The Schizotypal Personality

The following is a direct lift from http://www.millon.net/taxonomy/schizotypal.htm. Teddy Millon wrote the drafts of the Axis II Personality Disorders sections of the DSMs III an IV and is generally considered to be the world’s leading authority on personality characteristics. I’m all eyes and ears for comments in reaction to reading this.

(F) Expressively Peculiar (e.g., exhibits socially gauche and curious mannerisms; is perceived by others as aberrant, disposed to behave in an unobtrusively odd, aloof, or bizarre manner).

(F) Interpersonally Secretive (e.g., prefers privacy and isolation, with few highly tentative attachments and personal obligations; has drifted over time into increasingly peripheral vocational roles and clandestine social activities).

(F) Autistic Cognitive Style (e.g., capacity to “read” thoughts and feelings of others is markedly dysfunctional, mixes social communications with personal irrelevancies, circumstantial speech, ideas of reference, and metaphorical asides; often ruminative, appearing self-absorbed and lost in daydreams with occasional magical thinking, bodily illusions, obscure suspicion, odd beliefs, and a blurring of reality and fantasy).

(S) Estranged Self-Image (e.g., exhibits recurrent social perplexities and illusions as well as experiences of depersonalization, derealization and dissociation; sees self as forlorn, with repetitive thoughts of life’s emptiness and meaninglessness).

(S) Chaotic Objects (e.g., internalized representations consist of a piecemeal jumble of early relationships and affects, random drives and impulses, and uncoordinated channels of regulation that are only fitfully competent for binding tensions, accommodating needs and mediating conflicts).

(F) Undoing Regulatory Mechanism (e.g., bizarre mannerisms and idiosyncratic thoughts appear to reflect a retraction or reversal of previous acts or ideas that have stirred feelings of anxiety, conflict or guilt; ritualistic or magical behaviors serve to repent for or nullify assumed misdeeds or “evil” thoughts).

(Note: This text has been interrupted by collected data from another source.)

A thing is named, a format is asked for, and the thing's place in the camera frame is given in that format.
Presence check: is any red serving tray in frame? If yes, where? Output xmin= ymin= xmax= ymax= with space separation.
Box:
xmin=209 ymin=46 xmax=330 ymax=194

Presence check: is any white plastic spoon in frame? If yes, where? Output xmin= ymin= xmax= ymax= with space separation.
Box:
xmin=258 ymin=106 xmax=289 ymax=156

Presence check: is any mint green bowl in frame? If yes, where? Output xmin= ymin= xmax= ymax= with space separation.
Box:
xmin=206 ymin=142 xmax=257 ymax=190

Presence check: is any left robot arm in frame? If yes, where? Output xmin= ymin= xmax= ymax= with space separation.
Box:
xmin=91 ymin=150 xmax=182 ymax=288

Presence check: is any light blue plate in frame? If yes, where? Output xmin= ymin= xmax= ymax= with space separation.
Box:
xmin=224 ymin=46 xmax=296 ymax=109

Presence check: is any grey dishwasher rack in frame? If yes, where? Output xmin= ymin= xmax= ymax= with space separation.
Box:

(S) Fragmented Morphologic Organization (e.g., possesses permeable ego-boundaries; coping and defensive operations are haphazardly ordered in a loose assemblage of morphologic structures, leading to desultory actions in which primitive thoughts and affects are discharged directly, with few reality-based sublimations, and significant further disintegrations into a psychotic structural level, likely under even modest stress).

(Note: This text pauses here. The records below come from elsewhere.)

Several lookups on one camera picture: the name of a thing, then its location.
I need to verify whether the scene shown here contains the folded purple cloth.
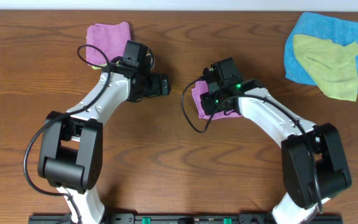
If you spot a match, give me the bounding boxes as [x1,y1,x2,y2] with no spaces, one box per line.
[86,22,131,60]

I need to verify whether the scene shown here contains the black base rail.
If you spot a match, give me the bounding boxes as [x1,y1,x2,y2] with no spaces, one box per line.
[28,213,344,224]

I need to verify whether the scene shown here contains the crumpled green cloth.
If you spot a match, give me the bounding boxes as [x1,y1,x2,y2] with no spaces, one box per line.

(S) Distraught or Insentient Mood-Temperament (e.g., excessively apprehensive and ill-at-ease, particularly in social encounters; agitated and anxiously watchful, evincing distrust of others and suspicion of their motives that persists despite growing familiarity); or (e.g., manifests drab, apathetic, sluggish, joyless, and spiritless appearance; reveals marked deficiencies in face-to-face rapport and emotional expression).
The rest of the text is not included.